The Real Reason Twitter Actually Went Down Sounds Pretty Embarrassing
During a Fox News interview earlier this week, multi-hypenate billionaire and X-formerly-Twitter owner Elon Musk blamed a "massive cyberattack" that repeatedly took down the site yesterday as coming from Ukraine. However, a closer look at the evidence reveals that Musk's claims are flimsy at best.
Musk claimed that "IP addresses" behind the attack originated in the embattled European nation. But experts told Wired that this is far from actual proof. "What we can conclude from the IP data is the geographic distribution of traffic sources, which may provide insights into botnet composition or infrastructure used," connectivity firm Zayo chief security officer Shawn Edwards explained.
"What we can’t conclude with certainty is the actual perpetrator’s identity or intent," Edwards added. One researcher claimed in an interview with Wired that Ukraine wasn't even in the top 20 IP addresses involved in the attack, casting doubt on Musk's assertion.

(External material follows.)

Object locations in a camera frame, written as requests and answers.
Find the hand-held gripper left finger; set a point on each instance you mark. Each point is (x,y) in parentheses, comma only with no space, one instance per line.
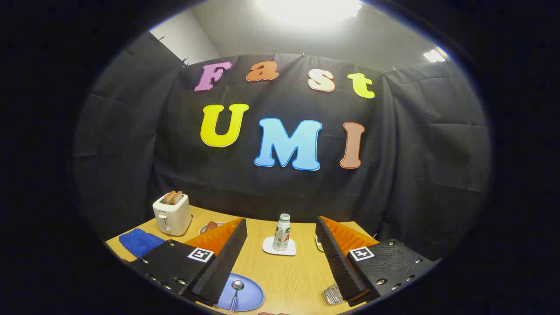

Pro-Palestine Hacking Group Takes Credit for Attack
Since then, a pro-Palestine hacking group called Dark Storm Team claimed responsibility for the attacks in now-deleted Telegram posts. This development raises questions about Musk's motives and whether state actors were indeed behind the attack.
Technical Oversights Expose Twitter to Vulnerability
Security researchers told Wired that several X origin servers, which are designated to respond to web requests, weren't secured by the company's Cloudflare protection. This glaring technical oversight allowed the hackers to target and exploit vulnerabilities in the system.
"The botnet was directly attacking the IP and a bunch more on that X subnet yesterday," independent security researcher Kevin Beaumont explained. "It's a botnet of cameras and DVRs." The ease with which the attackers were able to breach Twitter's defenses is concerning, especially considering the frequency of DDoS attacks targeting online services.
Experts Weigh in on the Attack
"There are kind of two types of cyber attacks — there are ones that are designed to be very loud and there are ones that are designed to be very quiet," cyber operations Nicholas Reese told the Associated Press. "And the ones that are usually the most valuable are the ones that are very quiet." "Something like this was designed to be discovered," he added.
"So to me that almost certainly eliminates state actors. And the value that they would have gained from it is pretty low," Reese explained. This assessment suggests that while the attack may have been sophisticated, its motivations and perpetrators remain unclear.
Anti-Musk Sentiment Raises Questions About Musk’s Claims
Musk has certainly made plenty of enemies with his embracing of extreme-right ideologies and plundering of the US government. The dealerships of his car company Tesla have been targeted with protests and vandalism across the country, indicating a massive flare-up in anti-Musk sentiment.
In other words, a DDoS attack against Musk's social media mouthpiece isn’t exactly surprising, regardless of who was behind it. It’s possible that Musk is trying to deflect attention from his own controversies by blaming an external entity for the attack.